Fútbol

La competición de fútbol en primera división está llegando a su fin. La penúltima jornada ha traído reminiscencias de tiempos pasados, cuando la mayoría de los partidos se jugaban los domingos por la tarde y los transistores nos llevaban en volandas de campo en campo en la voz de los corresponsales. Los intereses de las televisiones han estirado los partidos desde el viernes hasta el lunes con horarios que abarcan del aperitivo a la cena.

Hay mucho de irracionalidad en las fobias y filias de los forofos del mundo futbolero. Algo de mística y de escape, de subida a la cima de las emociones y de brusca bajada al lumpen de los insultos. Similitudes entre campos de batallas y de juegos. De cobijo en la fuerza del grupo para unir fuerzas y sentir el amparo del colega.

Cuando en Anfield Road más de cincuenta mil personas cantan ‘Nunca caminarás solo’ enarbolando banderas y bufandas con los colores del Liverpool es difícil no sentir un poco de emoción o al menos de asombro. Pasa lo mismo en el Sánchez Pizjuán cuando ‘El Arrebato’ entona el ‘Himno del Centenario’ y el público puesto en pie lo acompaña.  Algo mágico se eleva desde las gradas del estadio hacia el cielo de Nervión.

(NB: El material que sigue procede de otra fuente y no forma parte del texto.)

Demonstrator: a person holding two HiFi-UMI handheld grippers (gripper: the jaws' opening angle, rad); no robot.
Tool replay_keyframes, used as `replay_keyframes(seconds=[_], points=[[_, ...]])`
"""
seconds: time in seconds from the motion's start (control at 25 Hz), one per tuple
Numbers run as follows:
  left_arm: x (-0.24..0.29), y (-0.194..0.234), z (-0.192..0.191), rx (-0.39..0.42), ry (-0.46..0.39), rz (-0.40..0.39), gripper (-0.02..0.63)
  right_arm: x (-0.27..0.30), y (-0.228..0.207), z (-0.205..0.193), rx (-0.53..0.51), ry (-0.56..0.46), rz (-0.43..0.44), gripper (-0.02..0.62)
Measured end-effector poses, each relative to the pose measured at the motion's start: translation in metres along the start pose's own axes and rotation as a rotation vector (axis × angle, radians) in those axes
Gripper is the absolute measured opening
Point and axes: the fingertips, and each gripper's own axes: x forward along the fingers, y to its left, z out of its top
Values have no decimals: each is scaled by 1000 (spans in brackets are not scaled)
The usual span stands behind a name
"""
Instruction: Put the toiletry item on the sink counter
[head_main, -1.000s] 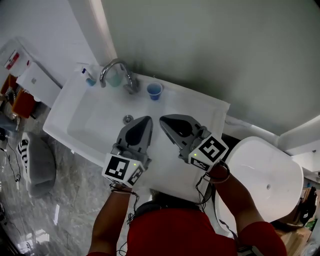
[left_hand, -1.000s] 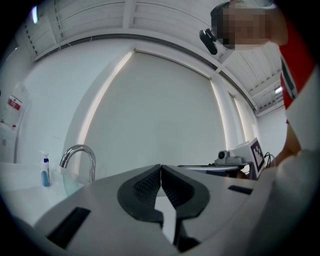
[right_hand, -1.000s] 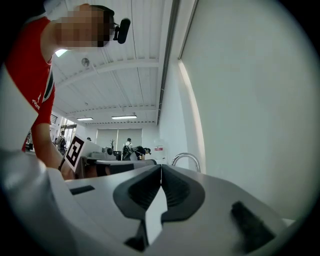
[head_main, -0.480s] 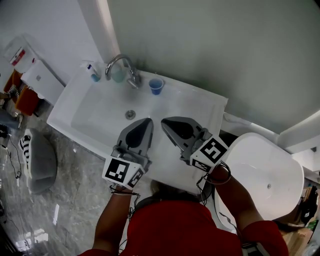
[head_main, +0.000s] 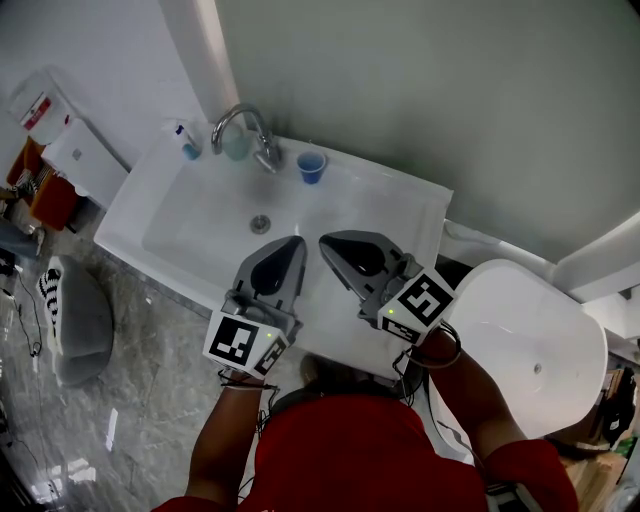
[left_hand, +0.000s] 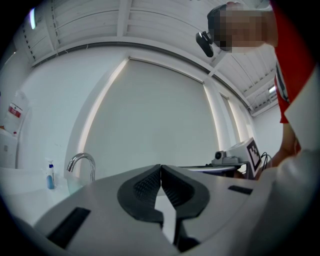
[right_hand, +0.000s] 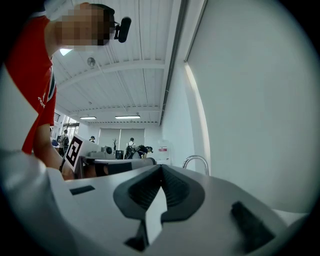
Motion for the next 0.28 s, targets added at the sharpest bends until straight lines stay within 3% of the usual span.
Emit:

Bajamos al césped. Una mano es justificable y exenta de voluntariedad si con ella marca gol el jugador de nuestro equipo y otra en similares circunstancias merece penalti y expulsión del infractor si se sucede en el área contraria.  La arbitrariedad de nuestros juicios. No hay objetividad posible.

¿Cómo se explica que un señor de aspecto apacible en su vida diaria dispare por su boca la artillería pesada de los improperios más abyectos?

Los motivos por los que cada uno se hace simpatizante de un equipo son variados. Habrá quienes siguen la tradición de algún familiar, otros por la aureola de sus tiempos de niño. Quizás un viaje en edad temprana a la capital… Cada cual que repase las suyas.

En las ciudades se entiende que cada cual defienda al suyo. Pero, como los amores del corazón loco de Machín, se pueden querer dos equipos a la vez, uno el de andar por casa y otro de alto copete. Se crean peñas y celebran comidas en nombre de la afición al mismo equipo. Los forofos reciben felicitaciones cuando el de sus amores ha ganado un título, y más anchos que largos asienten moviendo la cabeza con satisfecha complacencia. Sienten el triunfo como propio.

Pienso en estas cosas viendo salir de un bar a un grupo de personas que ha seguido la emocionante jornada por televisión. Salen exultantes unos, otros cabizbajos y el resto haciendo cálculos de las posibilidades que les quedan a su equipo para la última jornada. Esto del fútbol nos tiene comido el coco. Por el hueco de la comedura se escapan las tensiones y no entran malos pensamientos. Ni buenos.